Warren Gatland Says Wales Are Not Beaten In The Mind, Just On The Field (13 Times)

Warren Gatland insists there is no mental block when it comes to Australia, but there is still a growing statistical one.

For the 13th time Wales were unable to overcome the green and gold obstacle in their path as they lost 29-21 in the opening match of their autumn series at the Principality Stadium.

The Aussies scored tries through Tatafu Polota-Nau, Adam Coleman, Michael Hooper and Kurtley Beale and they withstood some intense pressure from Wales, whose tries came via Steff Evans and Hallam Amos.

In those 13 games, Gatland’s team have contrived all types of defeats – the last-minute one, the lead squandered, the lead not quite reeled in, heroic defeats, and shambolic ones like last year.

This one had some things to recommend it – a fluency and variety in attack and some determined defending around their own line – but the result was the same.

If it was going to be pigeon-holed then it would probably be labelled under the self-inflicted variety with mistakes when in possession the big difference between the teams.

When the Wallabies got near the danger zone they became calm and precise and they finished with four tries. Wales in the same areas always looked slightly desperate and their two tries were poor reward for all the territory and possession in the second-half.

The other big difference was the kicking game. The Wallabies have a whole range of kicks and kickers. Chipped, flat, arced or spinning, they are all accurate and they always spell anxious moments for the opposition defence.

Wales have Dan Biggar and his cross-kicks and not much else. When Jonathan Davies overshot the runway by about 20 yards with one punt towards the left touchline it sadly summed up the difference between the teams in that facet of the game.

Gatland insisted: “I don’t think anything today suggested there is a mental block when it comes to playing Australia. We were architects of our own downfall.

“No-one is thinking remotely about a mental block. We allowed them opportunities from us being inaccurate. That put us under a lot of pressure.

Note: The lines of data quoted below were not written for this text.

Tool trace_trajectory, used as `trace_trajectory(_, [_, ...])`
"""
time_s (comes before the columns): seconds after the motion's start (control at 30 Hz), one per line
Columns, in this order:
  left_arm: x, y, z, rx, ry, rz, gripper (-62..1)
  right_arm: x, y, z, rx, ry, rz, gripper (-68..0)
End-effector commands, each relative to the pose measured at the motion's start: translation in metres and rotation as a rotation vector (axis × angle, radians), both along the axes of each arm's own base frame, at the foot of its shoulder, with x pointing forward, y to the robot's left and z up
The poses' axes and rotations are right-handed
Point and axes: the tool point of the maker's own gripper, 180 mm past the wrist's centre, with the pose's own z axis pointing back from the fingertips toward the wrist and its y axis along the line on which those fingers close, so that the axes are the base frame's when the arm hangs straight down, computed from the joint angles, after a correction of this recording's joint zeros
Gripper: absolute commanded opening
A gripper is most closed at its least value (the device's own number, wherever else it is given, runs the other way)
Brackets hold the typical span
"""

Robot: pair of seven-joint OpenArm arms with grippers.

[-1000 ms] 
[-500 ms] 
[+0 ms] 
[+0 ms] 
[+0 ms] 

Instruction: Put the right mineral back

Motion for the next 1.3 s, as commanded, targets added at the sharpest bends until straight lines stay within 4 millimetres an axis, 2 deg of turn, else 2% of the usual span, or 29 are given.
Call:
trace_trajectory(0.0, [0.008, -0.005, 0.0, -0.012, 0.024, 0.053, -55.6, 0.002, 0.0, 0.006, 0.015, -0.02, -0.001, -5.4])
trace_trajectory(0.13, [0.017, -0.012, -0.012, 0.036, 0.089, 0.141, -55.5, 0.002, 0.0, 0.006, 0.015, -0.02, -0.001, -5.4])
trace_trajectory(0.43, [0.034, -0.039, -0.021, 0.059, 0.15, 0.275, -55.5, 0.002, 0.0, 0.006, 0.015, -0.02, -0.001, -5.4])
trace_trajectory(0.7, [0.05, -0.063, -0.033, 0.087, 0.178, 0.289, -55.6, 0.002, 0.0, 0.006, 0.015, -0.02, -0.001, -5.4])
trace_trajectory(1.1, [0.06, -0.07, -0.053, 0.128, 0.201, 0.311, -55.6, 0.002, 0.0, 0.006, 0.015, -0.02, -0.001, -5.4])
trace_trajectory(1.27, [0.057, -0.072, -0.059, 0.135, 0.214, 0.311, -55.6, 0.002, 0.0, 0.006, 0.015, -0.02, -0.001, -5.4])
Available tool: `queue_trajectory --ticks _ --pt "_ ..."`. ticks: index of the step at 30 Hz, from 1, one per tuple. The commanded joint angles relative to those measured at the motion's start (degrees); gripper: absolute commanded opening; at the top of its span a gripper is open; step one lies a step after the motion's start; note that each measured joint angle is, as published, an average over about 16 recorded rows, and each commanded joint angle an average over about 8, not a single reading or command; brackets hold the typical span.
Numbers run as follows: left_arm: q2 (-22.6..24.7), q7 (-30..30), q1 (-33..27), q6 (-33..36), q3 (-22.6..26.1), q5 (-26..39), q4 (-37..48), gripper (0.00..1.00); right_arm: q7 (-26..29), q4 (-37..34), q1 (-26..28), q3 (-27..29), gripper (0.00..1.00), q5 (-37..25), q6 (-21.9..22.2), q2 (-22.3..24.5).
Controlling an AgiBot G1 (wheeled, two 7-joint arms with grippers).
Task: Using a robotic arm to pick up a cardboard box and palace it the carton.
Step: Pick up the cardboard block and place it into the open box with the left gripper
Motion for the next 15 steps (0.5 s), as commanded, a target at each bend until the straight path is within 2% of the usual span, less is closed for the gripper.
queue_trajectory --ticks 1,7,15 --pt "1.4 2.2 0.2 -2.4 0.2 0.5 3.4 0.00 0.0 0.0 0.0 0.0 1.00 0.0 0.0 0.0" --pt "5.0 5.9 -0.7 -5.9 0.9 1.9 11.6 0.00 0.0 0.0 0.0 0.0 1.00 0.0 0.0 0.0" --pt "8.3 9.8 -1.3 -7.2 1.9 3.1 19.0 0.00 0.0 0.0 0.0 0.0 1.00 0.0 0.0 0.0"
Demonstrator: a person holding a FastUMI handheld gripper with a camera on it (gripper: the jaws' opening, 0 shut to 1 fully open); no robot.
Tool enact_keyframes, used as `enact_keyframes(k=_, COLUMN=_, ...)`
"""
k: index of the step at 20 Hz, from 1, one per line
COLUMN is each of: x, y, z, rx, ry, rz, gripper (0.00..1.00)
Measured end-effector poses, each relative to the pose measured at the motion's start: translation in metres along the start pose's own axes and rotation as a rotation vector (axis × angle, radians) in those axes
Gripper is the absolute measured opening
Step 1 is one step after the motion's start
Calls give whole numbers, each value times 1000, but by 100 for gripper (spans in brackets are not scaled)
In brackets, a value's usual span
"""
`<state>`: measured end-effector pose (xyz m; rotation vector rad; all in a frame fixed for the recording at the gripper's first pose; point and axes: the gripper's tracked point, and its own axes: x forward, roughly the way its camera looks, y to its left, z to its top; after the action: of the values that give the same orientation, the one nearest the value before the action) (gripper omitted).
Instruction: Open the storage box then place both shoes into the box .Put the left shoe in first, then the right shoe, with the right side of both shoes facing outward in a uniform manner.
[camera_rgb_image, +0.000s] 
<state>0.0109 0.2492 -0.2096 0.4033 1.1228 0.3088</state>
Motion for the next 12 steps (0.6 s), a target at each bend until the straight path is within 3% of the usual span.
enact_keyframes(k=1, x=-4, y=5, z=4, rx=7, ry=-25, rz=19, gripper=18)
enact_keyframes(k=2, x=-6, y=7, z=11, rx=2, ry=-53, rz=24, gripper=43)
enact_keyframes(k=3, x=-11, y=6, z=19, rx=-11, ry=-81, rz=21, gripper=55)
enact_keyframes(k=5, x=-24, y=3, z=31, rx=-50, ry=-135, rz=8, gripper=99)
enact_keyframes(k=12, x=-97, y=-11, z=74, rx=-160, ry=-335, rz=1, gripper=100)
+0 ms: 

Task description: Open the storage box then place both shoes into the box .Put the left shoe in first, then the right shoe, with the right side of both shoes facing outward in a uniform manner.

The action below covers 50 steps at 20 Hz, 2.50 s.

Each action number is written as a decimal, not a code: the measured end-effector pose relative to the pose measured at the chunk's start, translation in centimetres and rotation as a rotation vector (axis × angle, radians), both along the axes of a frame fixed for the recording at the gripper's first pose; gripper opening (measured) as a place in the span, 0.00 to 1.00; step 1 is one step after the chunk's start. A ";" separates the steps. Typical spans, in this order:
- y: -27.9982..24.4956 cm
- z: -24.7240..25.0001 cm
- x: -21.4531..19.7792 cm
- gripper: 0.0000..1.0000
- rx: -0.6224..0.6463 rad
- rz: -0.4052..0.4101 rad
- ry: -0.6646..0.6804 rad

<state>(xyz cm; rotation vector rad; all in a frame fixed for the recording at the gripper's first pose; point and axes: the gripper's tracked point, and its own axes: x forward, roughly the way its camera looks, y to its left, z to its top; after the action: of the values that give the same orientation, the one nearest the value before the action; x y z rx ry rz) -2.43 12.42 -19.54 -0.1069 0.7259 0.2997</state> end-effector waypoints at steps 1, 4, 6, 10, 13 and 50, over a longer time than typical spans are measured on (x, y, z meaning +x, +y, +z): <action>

“Our focus is now is the countdown to the next World Cup. We have got Australia in our group and we’ll go into that group feeling we can’t win it.”

The turning point came after Wales had closed to within four points at 22-16 on the hour mark. Kurtley Beale stripped the ball off Evans – who had shown flashes of real promise in attack and a few lost bearings in defence – before fumbling the ball as he stumbled.

In another universe, where Wales have won 13 on the bounce against Australia, the officials would have spotted the knock-on. But not in this one.

Warren Gatland. Pic: Getty Images.

Beale skipped away and scored under the posts and although the TV official was asked to review for a possible high tackle on Evans, the real offence was missed.

Gatland admitted: “I will ask the officials afterwards how they missed the knock-on.

“But sometimes those decisions go against you. It’s one of things and we’re not going to dwell on it.”

He added: “I thought Owen Williams went well. He defended well in that channel. The message was to be patient and when we kept our patience we created some opportunities out wide. There were too many occasions when we tried to force it.

“On the whole, I thought there were some real positives in an attacking perspective.”

Jonathan Davies had to be helped from the field after he picked up an injury in the final seconds of the contest and Gatland added: “It looks like an ankle injury at the moment. He’s being strapped up and on crutches. It doesn’t look brilliant but we’ll know more in the next 24 hours.

“Our whole focus is on planning for the World Cup: exposing some young players and giving them opportunities, developing the game that we can play; different styles.

“We don’t look on that in terms of those defeats, we feel that the nice thing is that we’ve got them in our group and we have the next two years together to prepare for it. We’ll go into that group with a lot of confidence.”

Apart from those forced on him by injury, Gatland suggested there would be changes for next Saturday’s clash with Georgia.

“There will be some younger boys getting a chance. Some players who have been out of the squad a while will get an opportunity,” he said.

“It’s a chance for players to put themselves in contention for the All Blacks game (on Nov. 25). It’s about assessing where this group is in the next 48 hours, seeing how they come back on Monday.”